The Chancellor reaffirmed the Government's continued support
for the OECD's work on base erosion and profit shifting (BEPS)
and modernisation of the international framework for taxing
multinational companies.
Measures in relation to three specific areas are announced –
a consultation on hybrid mismatches and the introduction of the
OECD's proposals into UK legislation, a commitment to introduce
country-by-county reporting of information to tax authorities for
UK multinationals and a newly-announced 'diverted profits
tax' to counter aggressive tax planning techniques.
Hybrid mismatches
The Government has confirmed that the UK will introduce new
anti-hybrid rules in line with proposals from the OECD. A
consultation document asks for comment on the open areas, in
particular focussing on areas where the OECD is undertaking further
work such as regulatory hybrid capital for banks and insurance
companies, and the implications in relation to dual resident
companies.
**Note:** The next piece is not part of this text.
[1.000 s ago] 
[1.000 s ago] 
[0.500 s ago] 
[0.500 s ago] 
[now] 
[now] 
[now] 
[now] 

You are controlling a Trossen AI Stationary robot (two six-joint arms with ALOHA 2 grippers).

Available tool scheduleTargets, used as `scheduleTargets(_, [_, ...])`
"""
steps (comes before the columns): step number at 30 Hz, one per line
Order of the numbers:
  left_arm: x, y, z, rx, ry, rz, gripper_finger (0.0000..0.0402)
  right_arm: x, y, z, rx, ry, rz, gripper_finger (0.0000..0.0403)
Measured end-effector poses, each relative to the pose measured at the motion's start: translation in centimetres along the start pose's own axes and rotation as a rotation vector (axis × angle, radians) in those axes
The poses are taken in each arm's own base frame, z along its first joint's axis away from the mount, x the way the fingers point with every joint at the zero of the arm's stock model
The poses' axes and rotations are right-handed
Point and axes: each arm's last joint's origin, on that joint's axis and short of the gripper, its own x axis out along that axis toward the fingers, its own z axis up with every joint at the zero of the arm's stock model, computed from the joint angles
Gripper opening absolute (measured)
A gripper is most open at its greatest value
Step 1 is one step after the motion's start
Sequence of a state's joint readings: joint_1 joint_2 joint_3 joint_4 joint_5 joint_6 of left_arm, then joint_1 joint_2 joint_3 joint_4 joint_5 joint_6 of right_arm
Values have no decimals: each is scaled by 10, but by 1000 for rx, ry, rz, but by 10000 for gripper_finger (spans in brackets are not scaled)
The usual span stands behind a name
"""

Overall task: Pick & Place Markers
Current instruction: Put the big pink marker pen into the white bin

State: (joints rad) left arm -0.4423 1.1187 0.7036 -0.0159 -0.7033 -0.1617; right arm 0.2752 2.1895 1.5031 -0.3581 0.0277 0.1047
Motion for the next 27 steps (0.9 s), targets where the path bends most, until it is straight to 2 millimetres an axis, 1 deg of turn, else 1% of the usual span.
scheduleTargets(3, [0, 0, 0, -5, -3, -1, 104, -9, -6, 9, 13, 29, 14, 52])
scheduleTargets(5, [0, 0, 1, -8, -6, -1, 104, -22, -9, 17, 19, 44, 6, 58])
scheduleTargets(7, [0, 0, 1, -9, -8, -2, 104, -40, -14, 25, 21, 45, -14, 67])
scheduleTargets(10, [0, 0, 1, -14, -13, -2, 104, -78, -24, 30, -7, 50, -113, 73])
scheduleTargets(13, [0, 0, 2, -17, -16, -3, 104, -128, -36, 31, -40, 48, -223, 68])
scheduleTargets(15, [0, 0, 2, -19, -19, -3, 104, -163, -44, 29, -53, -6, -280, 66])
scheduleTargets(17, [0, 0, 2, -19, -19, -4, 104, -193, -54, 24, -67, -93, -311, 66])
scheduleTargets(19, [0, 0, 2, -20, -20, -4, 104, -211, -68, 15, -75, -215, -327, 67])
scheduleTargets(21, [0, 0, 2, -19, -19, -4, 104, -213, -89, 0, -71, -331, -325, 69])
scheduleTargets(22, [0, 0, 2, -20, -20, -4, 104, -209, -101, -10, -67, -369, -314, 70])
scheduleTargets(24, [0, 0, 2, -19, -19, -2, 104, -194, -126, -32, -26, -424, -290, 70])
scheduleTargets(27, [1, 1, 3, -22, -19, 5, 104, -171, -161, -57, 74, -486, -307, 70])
It is expected that UK legislation will be drafted
in Autumn 2015, once the OECD has issued its final guidance, and
will be included in Finance Act 2016. The measures are
expected to take effect from 1 January 2017.
The rules are intended to deal with gaps that arise when a hybrid
entity (a company or a partnership) or a hybrid instrument (shares
or loans) is taxed in different ways in different countries.
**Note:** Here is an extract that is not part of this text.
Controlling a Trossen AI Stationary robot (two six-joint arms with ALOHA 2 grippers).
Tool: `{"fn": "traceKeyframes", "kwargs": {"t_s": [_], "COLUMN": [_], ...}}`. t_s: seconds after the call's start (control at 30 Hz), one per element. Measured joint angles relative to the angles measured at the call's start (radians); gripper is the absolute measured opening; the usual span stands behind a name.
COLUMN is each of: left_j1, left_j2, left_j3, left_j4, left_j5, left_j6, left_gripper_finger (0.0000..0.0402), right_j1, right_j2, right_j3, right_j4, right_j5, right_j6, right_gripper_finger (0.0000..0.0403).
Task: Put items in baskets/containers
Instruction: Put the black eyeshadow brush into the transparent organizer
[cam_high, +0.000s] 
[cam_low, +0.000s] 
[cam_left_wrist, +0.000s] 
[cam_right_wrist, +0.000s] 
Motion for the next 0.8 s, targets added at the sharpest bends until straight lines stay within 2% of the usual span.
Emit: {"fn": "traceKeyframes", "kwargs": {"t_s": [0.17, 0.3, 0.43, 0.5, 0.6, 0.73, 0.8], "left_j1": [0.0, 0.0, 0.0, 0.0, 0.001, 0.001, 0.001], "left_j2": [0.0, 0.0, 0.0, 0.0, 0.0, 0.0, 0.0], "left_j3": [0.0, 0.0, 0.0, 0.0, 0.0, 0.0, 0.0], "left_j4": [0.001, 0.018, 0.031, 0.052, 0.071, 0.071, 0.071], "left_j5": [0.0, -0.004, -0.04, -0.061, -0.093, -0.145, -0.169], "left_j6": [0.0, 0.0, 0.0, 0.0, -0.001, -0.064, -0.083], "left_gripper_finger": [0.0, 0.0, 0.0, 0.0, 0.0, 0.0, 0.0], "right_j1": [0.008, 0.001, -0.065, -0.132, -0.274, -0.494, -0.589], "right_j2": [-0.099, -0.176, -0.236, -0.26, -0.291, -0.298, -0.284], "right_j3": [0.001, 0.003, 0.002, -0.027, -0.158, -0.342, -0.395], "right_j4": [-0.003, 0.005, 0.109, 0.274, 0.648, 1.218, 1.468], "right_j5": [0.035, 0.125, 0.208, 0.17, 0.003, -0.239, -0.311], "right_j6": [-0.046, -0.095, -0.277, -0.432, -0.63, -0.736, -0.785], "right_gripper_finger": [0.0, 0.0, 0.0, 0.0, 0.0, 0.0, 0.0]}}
The OECD says that multinationals have exploited these
differences to achieve tax advantages, for example, tax-deductible
interest in one country whilst the equivalent income is not taxed
elsewhere. The initial proposal from the OECD in September
2014 called for countries to enact law to remove these advantages.
This would be done by countries denying tax relief for
payments unless the corresponding income was taxed by the
recipient's country. Should some countries delay or fail
to introduce the rule, there would be a secondary approach so that
the recipient country would tax otherwise tax-exempt income.
However, effective legislation in this area is complex and
the OECD is still consulting on some aspects, as well as drafting a
detailed Commentary to aid countries with common implementation of
the rules.
Country-by-country information
The Government has reconfirmed its commitment to the OECD's
work on country-by-country reporting of information to tax
authorities, and provides for legislation to be introduced in the
UK. This will require UK multinationals to provide high level
information to HMRC on their global allocation of profits and taxes
paid, as well as indicators of economic activity in a country.
This will include revenues, profits, taxes paid, employees,
capital and tangible assets. The Government expects that this
will be introduced with effect from 1 January 2016, for reporting
in 2017.
The OECD proposals are intended to give tax authorities better
information to help assess whether a group presents a risk that its
transfer pricing or other tax matters might be open to challenge,
and form part of a wider package involving additional transfer
pricing documentation.
Diverted profits tax
The Chancellor announced that a new UK tax will be introduced to
counter the use of aggressive tax planning techniques by
multinational enterprises to divert profits from the UK. This
is aimed at complex business arrangements, particularly in relation
to technology businesses. The new tax will apply from 1 April
2015 at a rate of 25%. It appears that this will apply where
a company conducts a lot of activity in the UK – such as
sales. The Government is not waiting for the OECD to complete
its work in relation to modernisation of the international tax
framework in respect of digital businesses before introducing
changes related to what is perceived as aggressive tax planning by
multinationals.
The G20/OECD work on other aspects of BEPS will continue
throughout 2015, with final outcomes reported in September and
December 2015
The content of this article is intended to provide a general guide to the subject matter. Specialist advice should be sought about your specific circumstances.